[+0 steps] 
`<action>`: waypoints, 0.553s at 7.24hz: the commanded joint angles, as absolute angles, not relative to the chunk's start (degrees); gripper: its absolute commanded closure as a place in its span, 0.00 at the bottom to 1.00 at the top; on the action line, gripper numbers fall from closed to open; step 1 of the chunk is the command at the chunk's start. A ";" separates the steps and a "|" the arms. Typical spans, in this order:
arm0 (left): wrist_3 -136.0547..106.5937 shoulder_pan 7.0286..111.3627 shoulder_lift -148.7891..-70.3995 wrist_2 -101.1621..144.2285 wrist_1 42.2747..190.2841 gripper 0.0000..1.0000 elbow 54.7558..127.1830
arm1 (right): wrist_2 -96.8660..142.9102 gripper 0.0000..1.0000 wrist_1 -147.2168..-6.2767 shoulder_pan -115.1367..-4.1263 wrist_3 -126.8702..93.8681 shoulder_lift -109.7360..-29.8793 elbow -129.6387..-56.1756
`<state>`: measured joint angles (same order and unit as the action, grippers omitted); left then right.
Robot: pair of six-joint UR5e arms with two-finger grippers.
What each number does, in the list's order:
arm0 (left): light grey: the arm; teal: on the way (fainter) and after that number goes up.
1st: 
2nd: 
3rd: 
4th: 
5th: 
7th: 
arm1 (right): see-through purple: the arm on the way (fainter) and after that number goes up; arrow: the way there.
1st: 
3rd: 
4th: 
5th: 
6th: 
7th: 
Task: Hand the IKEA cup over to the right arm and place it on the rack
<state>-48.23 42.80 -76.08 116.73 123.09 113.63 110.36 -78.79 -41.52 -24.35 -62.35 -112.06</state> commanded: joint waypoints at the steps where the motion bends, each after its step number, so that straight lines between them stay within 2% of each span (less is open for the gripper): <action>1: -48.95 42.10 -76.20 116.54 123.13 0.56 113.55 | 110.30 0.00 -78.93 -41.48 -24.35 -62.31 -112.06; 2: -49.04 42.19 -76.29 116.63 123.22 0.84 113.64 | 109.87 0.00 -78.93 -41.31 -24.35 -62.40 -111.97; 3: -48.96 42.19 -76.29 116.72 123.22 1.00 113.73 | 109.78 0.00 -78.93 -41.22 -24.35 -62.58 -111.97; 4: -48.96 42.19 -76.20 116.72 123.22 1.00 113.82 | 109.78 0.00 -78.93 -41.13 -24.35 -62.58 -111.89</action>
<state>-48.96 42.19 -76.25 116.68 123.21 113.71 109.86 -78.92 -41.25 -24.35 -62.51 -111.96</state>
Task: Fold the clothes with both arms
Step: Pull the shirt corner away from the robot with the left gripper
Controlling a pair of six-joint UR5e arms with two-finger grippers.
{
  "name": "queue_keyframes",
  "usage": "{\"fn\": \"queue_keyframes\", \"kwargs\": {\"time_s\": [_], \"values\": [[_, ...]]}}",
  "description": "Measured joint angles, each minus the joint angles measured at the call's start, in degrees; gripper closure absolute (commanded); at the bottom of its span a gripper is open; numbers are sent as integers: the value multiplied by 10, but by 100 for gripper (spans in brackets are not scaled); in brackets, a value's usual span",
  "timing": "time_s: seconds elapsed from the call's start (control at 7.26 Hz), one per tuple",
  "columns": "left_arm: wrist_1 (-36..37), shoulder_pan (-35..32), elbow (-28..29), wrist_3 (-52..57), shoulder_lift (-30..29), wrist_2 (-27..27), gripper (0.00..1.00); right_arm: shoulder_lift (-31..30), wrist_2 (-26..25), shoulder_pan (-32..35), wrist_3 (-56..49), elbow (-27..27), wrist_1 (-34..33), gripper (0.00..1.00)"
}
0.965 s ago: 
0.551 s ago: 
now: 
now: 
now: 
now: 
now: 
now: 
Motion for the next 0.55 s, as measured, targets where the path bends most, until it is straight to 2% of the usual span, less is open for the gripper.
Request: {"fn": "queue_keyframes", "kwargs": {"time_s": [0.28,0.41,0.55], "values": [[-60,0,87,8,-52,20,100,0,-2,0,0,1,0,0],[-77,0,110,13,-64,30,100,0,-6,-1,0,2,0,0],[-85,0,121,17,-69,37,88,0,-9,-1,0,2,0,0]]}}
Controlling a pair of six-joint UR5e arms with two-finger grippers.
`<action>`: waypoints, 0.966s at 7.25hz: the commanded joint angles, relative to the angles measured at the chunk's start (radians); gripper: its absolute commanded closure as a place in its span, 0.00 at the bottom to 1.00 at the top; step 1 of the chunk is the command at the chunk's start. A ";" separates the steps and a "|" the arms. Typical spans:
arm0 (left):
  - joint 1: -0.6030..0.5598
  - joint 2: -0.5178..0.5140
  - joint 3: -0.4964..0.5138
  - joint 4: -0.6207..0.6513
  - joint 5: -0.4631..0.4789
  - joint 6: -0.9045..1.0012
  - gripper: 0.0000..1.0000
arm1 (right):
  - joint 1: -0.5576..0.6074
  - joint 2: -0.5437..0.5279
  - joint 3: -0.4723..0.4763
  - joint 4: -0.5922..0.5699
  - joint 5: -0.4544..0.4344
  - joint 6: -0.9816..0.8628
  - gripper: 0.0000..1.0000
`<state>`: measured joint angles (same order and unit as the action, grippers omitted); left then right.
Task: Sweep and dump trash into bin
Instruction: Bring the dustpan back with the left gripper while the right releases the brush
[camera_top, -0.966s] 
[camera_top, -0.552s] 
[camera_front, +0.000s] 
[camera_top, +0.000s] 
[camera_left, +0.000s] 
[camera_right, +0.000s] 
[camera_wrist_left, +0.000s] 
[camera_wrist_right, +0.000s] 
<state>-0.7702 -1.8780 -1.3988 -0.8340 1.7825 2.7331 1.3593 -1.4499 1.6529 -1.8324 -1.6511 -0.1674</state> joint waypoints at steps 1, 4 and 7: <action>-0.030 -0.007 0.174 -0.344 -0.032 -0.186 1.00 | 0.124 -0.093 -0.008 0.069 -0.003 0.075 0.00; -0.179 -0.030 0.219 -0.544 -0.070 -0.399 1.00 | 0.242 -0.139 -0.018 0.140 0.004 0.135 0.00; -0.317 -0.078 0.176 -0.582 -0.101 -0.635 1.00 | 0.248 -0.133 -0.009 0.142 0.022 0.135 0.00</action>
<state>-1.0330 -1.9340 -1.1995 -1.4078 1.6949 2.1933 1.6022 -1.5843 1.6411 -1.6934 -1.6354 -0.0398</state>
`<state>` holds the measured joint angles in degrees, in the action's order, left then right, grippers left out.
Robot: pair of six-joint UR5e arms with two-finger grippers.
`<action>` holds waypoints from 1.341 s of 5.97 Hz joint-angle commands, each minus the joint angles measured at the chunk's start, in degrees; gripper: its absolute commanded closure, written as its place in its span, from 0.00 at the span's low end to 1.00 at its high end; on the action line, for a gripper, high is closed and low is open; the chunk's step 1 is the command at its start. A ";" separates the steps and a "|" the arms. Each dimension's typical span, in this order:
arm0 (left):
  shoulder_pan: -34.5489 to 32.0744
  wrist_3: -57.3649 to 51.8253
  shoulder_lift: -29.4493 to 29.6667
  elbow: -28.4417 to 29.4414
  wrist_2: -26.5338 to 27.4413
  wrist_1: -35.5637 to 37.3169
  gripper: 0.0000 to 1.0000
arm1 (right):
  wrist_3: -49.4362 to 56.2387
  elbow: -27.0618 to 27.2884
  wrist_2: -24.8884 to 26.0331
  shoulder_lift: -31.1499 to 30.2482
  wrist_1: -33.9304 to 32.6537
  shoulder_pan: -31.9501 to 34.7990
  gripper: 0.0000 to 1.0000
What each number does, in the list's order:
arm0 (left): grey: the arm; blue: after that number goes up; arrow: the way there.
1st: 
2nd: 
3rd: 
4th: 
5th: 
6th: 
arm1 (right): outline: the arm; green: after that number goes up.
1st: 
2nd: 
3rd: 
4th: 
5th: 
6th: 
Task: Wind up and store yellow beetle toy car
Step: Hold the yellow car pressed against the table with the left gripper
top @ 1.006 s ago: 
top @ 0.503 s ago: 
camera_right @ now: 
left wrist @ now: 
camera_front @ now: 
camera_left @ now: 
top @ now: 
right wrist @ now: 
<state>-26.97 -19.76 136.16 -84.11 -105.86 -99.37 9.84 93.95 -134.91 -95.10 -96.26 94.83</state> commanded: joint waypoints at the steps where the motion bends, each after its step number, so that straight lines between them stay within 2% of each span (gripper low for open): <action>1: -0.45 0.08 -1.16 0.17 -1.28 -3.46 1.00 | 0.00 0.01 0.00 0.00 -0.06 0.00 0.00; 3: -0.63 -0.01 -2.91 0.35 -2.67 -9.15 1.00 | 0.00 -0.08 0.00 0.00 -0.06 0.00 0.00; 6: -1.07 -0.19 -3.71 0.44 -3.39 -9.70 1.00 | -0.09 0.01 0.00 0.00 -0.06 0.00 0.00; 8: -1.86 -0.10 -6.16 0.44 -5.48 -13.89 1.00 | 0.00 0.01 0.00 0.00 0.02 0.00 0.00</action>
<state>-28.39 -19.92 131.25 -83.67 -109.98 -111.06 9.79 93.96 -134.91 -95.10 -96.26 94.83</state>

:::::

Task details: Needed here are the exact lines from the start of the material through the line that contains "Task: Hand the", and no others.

Task solution:
[+0 steps] 
`<action>`: waypoints, 0.553s at 7.24hz: the commanded joint angles, as absolute angles, not relative to the chunk's start (degrees); gripper: its absolute commanded closure as a place in its span, 0.00 at the bottom to 1.00 at the top; on the action line, gripper numbers fall from closed to open; step 1 of the chunk is the command at the chunk's start. A ";" separates the steps and a "|" the arms. Typical spans, in this order:
arm0 (left): wrist_3 -136.0547..106.5937 shoulder_pan 7.0286..111.3627 shoulder_lift -148.7891..-70.3995 wrist_2 -101.1621..144.2285 wrist_1 42.2747..190.2841 gripper 0.0000..1.0000 elbow 54.7558..127.1830
arm1 (right): wrist_2 -96.8660..142.9102 gripper 0.0000..1.0000 wrist_1 -147.2168..-6.2767 shoulder_pan -115.1367..-4.1263 wrist_3 -126.8702..93.8681 shoulder_lift -109.7360..-29.8793 elbow -129.6387..-56.1756
`<state>`: measured joint angles (same order and unit as the action, grippers omitted); left then right.
Robot: pair of six-joint UR5e arms with two-finger grippers.
What each number does, in the list's order:
arm0 (left): light grey: the arm; teal: on the way (fainter) and after that number goes up.
1st: 
2nd: 
3rd: 
4th: 
5th: 
7th: 
arm1 (right): see-through purple: the arm on the way (fainter) and after that number goes up; arrow: the way there.
1st: 
3rd: 
4th: 
5th: 
6th: 
7th: 
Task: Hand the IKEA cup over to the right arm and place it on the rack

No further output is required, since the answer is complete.